In Großstädten allgemein befriedigende Gesundheitsversorgung mit oft im Ausland ausgebildeten Fachärzten. An der Westküste der malaiischen Halbinsel findet man weitgehend gute hygienische Verhältnisse vor. Westliche Arzneimittel, auch viele deutsche Präparate, sind in städtischen Gebieten erhältlich.

Mehr Infos findest du unter http://www.auswaertiges-amt.de/DE/Laenderinformationen/00-SiHi/IndienSicherheit.html
Quelle: Auswärtiges Amt

Tipps für deine Reiseapotheke

Es ist sinnvoll, eine kleine Reiseapotheke mitzunehmen. Je nach Land, sollte diese die folgenden Dinge enthalten:

  • Jod, Pflaster, Desinfektionsmittel
  • Mittel gegen Fieber, Durchfall, Verstopfung, Insektenstiche, evtl. Reiseübelkeit
  • Sonnenschutz
  • Zeckenzange
  • Thermometer (bruchsicher) 
  • Elektrolytlösung 
  • Vitamintabletten 
  • Hygienetücher (damit du ohne Wasser und Seife deine Hände waschen kannst) 

Solltest du regelmäßig Medikamente einnehmen, ist es ratsam, einen Medikamenten-Pass mitzunehmen. Dies ist ein Ausdruck der Apotheke mit den lateinischen Namen deiner Medikamente und der jeweiligen Dosierung. Das ist immer dann hilfreich, wenn du medizinische Hilfe brauchst.

 

Weitere Reisetipps:

  • Bitte akklimatisiere dich nach der Ankunft im Reiseland. Dies gelingt am besten, wenn du den lokalen Lebensrhythmus übernimmst.

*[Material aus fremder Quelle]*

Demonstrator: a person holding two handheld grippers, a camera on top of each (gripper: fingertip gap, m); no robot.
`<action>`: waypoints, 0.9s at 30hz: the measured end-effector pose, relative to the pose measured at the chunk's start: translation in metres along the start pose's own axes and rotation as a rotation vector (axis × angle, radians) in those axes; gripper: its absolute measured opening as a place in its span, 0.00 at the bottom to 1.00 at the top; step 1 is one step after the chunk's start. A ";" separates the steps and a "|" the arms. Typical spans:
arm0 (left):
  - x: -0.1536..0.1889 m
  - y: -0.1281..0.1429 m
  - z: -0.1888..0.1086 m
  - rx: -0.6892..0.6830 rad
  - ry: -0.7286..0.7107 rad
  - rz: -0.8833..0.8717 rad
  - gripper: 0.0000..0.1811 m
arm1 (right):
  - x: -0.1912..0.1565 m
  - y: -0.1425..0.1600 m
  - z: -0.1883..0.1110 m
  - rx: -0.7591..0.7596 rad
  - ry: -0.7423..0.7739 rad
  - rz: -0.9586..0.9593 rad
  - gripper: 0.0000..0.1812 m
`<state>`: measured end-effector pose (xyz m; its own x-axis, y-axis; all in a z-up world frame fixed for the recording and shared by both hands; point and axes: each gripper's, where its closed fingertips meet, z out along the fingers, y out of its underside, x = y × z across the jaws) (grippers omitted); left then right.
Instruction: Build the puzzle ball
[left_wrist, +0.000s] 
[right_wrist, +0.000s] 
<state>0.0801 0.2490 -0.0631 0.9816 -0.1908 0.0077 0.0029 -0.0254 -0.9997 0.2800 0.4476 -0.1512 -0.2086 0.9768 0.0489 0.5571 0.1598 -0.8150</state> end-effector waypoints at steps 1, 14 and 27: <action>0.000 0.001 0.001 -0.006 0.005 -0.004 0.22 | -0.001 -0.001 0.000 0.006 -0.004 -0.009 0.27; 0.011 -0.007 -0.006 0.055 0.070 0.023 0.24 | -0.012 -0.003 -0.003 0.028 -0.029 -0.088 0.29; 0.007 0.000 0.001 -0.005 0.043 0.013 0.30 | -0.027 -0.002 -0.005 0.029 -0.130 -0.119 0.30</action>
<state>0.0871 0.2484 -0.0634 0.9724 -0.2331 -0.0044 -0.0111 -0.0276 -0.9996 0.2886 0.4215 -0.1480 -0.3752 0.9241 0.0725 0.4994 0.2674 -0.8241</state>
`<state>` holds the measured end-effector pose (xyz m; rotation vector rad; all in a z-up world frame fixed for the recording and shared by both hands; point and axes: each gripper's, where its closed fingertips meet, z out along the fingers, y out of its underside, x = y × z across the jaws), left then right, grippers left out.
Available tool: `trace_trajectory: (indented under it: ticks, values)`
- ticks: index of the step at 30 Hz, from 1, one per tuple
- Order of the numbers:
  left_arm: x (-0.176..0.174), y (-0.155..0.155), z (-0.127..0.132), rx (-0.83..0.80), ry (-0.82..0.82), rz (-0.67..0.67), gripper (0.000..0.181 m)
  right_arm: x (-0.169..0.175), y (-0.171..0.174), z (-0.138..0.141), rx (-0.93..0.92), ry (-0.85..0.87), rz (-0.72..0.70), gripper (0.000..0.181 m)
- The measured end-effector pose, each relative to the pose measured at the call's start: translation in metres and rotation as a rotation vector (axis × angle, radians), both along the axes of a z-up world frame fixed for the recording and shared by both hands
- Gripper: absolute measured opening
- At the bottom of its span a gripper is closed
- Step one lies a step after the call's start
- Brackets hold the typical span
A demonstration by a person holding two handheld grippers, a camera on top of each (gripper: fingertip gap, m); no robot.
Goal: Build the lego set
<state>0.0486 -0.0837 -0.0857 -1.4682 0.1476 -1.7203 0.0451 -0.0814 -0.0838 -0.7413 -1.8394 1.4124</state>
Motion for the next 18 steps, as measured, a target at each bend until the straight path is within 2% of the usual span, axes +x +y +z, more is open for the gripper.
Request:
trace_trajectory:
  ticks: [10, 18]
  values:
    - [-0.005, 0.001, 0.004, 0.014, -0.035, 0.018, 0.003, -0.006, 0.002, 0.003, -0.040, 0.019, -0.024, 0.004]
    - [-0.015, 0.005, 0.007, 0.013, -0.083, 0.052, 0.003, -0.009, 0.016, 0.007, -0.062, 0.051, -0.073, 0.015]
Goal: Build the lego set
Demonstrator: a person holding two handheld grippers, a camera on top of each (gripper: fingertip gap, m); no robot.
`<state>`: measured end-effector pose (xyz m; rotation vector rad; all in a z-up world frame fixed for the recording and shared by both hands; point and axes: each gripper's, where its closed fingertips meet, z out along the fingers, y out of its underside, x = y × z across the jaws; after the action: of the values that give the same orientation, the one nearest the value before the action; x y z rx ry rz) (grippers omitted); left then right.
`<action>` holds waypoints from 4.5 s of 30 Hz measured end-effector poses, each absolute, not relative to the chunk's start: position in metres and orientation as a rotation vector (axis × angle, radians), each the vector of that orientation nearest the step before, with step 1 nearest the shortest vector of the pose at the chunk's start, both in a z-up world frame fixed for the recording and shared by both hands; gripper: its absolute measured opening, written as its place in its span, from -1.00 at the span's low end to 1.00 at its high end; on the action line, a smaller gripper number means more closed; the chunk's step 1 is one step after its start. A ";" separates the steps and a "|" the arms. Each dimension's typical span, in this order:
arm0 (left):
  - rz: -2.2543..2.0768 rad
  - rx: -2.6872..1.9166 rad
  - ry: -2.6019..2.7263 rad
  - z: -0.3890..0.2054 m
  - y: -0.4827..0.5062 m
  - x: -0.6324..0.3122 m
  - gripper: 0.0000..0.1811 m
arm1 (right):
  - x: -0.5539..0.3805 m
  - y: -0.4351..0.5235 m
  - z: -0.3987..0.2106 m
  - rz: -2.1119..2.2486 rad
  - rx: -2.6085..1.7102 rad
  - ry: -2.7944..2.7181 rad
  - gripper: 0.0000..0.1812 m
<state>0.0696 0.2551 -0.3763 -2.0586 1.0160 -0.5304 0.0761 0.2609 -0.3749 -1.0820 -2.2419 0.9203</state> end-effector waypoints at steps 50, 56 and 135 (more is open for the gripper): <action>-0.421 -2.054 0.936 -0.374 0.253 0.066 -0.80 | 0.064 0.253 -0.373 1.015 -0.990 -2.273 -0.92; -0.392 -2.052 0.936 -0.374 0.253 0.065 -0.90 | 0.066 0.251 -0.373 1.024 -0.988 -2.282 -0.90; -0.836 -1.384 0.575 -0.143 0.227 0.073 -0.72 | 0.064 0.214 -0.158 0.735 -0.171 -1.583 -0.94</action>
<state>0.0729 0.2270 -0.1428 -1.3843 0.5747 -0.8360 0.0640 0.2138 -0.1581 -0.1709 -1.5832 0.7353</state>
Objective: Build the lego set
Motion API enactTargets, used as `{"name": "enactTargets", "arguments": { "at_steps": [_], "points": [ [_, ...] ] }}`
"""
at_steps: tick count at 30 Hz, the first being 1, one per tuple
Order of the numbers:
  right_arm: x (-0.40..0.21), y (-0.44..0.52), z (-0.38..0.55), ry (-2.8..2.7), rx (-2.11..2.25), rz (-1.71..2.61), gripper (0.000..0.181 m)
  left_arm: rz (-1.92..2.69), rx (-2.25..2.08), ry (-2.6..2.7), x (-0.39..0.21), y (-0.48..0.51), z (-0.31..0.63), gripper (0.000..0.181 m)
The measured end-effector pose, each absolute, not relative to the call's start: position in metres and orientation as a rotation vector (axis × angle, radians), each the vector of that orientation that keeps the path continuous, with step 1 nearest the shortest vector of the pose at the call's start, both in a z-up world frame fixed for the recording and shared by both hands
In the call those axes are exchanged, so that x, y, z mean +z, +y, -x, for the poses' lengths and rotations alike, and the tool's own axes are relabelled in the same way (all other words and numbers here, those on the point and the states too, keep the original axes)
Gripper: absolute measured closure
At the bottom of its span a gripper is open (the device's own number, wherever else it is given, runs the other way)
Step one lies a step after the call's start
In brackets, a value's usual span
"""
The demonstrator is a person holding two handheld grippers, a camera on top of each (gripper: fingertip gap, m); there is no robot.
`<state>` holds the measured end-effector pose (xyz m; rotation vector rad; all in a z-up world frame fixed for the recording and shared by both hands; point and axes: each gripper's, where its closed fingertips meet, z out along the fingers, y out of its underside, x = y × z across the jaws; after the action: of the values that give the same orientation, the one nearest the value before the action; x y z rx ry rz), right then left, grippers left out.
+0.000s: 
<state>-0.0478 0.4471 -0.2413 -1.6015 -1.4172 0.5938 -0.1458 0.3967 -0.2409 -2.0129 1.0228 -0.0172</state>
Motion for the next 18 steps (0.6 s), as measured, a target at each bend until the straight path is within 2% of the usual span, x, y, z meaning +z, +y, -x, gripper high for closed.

  • Die Sonneneinstrahlung ist in den (Sub-) Tropen teilweise sehr stark. Sei deshalb vorsichtig, wenn du dich sonnst und trage bei Ausflügen in der vollen Sonne eine Kopfbedeckung.

  • In der Hitze verliert man unbemerkt viel Flüssigkeit. Bitte denke daran, ausreichend zu trinken. Das Leitungswasser kann man leider nicht überall trinken. Auch Mineralwasser ist nicht überall zu kaufen, aber meistens in den etwas ‚besseren’ Geschäften zu finden.

  • Solltest du Durchfall haben, achte darauf, den zusätzlichen Flüssigkeitsverlust auszugleichen. Dafür eignet sich (schwacher) Tee, Mineralwasser oder Cola ohne Kohlensäure. Den Mineralverlust kannst du durch eine Elektrolytlösung oder Brühe kompensieren.